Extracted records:
──────────────────────────────
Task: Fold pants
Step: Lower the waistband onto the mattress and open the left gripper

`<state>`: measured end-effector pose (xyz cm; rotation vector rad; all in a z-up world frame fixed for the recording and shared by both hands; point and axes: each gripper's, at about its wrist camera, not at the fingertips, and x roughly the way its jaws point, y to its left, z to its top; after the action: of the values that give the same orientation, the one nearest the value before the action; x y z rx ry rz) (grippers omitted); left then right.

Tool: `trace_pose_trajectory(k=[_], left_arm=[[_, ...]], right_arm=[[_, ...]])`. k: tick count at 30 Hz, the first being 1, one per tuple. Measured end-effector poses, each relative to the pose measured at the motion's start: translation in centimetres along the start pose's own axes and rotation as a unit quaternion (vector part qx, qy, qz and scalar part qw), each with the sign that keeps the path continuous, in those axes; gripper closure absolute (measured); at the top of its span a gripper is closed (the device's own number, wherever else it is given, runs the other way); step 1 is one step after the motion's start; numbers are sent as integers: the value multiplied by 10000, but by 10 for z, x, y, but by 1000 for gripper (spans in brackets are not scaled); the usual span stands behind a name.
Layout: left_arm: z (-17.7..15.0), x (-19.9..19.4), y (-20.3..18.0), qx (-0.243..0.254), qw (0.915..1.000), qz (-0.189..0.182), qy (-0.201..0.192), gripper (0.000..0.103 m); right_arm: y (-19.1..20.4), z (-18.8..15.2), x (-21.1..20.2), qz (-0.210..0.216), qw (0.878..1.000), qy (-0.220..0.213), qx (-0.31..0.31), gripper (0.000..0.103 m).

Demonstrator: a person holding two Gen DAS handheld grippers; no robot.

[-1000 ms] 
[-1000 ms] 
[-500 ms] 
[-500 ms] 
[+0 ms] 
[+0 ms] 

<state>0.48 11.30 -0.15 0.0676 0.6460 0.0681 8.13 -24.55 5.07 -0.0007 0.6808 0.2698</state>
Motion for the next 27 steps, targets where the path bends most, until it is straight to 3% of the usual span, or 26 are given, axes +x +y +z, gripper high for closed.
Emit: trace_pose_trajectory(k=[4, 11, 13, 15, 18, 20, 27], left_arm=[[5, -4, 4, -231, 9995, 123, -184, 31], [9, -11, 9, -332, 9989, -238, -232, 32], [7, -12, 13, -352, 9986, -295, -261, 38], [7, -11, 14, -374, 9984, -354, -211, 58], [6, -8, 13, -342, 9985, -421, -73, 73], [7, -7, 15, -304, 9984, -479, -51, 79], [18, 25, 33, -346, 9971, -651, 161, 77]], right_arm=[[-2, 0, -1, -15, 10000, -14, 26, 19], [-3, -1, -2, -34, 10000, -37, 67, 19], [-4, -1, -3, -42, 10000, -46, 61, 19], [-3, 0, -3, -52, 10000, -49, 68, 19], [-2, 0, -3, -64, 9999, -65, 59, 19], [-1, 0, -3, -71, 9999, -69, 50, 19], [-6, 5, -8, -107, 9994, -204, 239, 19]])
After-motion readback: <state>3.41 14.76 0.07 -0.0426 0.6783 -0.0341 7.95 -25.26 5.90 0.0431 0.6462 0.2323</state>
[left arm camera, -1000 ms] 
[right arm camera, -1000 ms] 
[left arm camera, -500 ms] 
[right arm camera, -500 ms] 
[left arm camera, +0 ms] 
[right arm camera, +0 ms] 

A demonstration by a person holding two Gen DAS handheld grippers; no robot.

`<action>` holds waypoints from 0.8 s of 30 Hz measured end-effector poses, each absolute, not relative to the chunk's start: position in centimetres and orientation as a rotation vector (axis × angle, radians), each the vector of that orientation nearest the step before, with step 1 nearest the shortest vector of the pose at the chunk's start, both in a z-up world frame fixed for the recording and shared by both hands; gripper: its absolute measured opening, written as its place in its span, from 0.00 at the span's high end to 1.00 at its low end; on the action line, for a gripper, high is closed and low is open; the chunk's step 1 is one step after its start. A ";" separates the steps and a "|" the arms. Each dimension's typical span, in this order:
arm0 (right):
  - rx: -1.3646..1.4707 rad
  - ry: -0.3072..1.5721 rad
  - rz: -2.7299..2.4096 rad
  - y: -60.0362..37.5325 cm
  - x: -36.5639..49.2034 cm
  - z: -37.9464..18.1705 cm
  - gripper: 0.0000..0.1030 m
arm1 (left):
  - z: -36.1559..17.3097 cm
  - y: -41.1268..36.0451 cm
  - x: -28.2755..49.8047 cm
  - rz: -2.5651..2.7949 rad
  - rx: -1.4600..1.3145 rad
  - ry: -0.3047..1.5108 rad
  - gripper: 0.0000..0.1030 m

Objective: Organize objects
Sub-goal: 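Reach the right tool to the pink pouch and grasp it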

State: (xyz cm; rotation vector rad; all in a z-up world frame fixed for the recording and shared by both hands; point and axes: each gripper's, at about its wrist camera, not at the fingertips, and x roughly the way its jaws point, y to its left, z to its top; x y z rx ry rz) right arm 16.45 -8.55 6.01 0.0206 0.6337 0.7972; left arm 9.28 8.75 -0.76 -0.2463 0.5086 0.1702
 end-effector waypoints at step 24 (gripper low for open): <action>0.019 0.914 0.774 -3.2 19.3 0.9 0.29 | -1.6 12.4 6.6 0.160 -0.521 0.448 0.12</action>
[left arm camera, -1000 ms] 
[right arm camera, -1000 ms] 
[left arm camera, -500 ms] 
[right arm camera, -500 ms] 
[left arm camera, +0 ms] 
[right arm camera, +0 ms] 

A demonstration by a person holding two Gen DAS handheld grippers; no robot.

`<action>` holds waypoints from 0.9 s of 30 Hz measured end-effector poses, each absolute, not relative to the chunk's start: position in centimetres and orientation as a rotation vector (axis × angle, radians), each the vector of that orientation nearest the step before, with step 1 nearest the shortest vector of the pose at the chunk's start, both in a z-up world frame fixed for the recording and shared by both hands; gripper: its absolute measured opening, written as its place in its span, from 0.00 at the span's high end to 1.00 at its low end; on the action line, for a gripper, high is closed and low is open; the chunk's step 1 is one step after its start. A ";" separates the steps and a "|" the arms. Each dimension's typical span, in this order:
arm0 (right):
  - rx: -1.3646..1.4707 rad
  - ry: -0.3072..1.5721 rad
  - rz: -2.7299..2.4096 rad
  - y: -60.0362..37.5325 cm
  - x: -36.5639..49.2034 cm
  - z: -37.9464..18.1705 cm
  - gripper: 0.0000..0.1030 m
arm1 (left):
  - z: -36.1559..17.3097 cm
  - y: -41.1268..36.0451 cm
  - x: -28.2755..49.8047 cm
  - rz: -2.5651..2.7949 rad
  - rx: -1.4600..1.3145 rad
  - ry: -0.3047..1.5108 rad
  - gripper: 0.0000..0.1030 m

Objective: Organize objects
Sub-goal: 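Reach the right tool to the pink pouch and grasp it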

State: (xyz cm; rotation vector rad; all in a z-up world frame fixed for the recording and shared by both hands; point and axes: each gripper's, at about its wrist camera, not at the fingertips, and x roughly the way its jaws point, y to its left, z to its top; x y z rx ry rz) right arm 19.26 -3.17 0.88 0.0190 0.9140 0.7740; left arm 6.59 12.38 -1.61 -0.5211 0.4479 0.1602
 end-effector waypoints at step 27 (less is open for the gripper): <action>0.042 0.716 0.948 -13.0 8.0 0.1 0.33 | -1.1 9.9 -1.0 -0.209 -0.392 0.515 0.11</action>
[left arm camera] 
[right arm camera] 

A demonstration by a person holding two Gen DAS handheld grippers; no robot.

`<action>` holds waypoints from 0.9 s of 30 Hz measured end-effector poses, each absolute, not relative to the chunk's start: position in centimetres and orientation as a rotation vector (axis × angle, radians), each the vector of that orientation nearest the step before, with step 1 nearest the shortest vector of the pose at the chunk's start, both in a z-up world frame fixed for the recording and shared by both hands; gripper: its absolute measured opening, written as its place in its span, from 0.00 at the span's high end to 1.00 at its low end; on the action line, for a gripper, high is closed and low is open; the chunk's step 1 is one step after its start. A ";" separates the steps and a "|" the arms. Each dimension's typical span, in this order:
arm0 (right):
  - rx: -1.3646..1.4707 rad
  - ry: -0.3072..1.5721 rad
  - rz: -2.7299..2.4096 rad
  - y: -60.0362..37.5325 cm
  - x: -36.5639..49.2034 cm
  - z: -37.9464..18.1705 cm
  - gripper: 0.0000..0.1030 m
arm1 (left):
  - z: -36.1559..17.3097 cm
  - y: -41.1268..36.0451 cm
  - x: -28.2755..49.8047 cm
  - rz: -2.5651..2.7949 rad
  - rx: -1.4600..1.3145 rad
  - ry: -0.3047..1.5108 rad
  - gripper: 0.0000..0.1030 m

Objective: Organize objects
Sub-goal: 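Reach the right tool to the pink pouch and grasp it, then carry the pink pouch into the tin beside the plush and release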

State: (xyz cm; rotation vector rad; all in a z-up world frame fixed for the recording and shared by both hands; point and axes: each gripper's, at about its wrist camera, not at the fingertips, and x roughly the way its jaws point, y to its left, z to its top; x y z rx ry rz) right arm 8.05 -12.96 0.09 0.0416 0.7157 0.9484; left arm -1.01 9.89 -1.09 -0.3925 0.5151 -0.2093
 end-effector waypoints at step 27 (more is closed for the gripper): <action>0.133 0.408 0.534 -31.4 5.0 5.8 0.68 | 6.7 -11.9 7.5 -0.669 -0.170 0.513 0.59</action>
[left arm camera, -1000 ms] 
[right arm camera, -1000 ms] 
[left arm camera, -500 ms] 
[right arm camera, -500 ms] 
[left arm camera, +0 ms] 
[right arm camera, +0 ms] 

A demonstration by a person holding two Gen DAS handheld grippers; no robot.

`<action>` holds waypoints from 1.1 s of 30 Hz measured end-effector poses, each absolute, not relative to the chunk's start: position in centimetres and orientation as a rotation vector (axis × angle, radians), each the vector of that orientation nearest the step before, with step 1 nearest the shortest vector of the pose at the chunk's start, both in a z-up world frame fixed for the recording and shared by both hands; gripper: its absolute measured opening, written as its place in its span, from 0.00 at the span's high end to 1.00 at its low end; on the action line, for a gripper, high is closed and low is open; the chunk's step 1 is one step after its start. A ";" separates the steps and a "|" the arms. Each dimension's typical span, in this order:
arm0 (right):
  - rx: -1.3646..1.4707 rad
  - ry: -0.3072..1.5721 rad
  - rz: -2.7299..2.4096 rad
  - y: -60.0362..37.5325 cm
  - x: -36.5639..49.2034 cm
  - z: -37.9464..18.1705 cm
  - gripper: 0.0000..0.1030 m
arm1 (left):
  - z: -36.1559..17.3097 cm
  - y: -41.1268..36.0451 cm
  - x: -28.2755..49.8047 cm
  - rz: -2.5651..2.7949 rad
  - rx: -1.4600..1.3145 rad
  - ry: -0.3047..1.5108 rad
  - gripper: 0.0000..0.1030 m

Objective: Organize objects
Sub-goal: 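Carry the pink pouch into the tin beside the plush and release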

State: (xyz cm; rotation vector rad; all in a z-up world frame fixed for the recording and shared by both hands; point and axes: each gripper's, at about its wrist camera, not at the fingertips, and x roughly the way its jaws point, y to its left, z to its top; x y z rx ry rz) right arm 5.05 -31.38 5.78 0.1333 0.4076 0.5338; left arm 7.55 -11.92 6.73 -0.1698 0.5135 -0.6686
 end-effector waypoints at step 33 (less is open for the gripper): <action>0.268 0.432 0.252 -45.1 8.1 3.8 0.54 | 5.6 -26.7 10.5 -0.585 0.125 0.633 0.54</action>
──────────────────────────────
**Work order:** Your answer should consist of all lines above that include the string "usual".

**Exercise result:**
Tool: `trace_pose_trajectory(k=[_], left_arm=[[_, ...]], right_arm=[[_, ...]])`. k: tick count at 30 Hz, the first being 1, one per tuple. Measured end-effector poses, each relative to the pose measured at the motion's start: translation in centimetres along the start pose's own axes and rotation as a unit quaternion (vector part qx, qy, qz and scalar part qw), each with the sign that keeps the path continuous, in those axes; gripper closure absolute (measured); at the top of its span a gripper is closed (the device's own number, wherever else it is given, runs the other way); step 1 is one step after the motion's start; numbers are sent as integers: the value multiplied by 10000, but by 10 for z, x, y, but by 1000 for gripper (spans in brackets are not scaled); the usual span stands behind a name.
Motion for the next 27 steps, targets where the path bends most, until it is straight to 3% of the usual span, or 26 are given, axes +x +y +z, gripper high for closed.

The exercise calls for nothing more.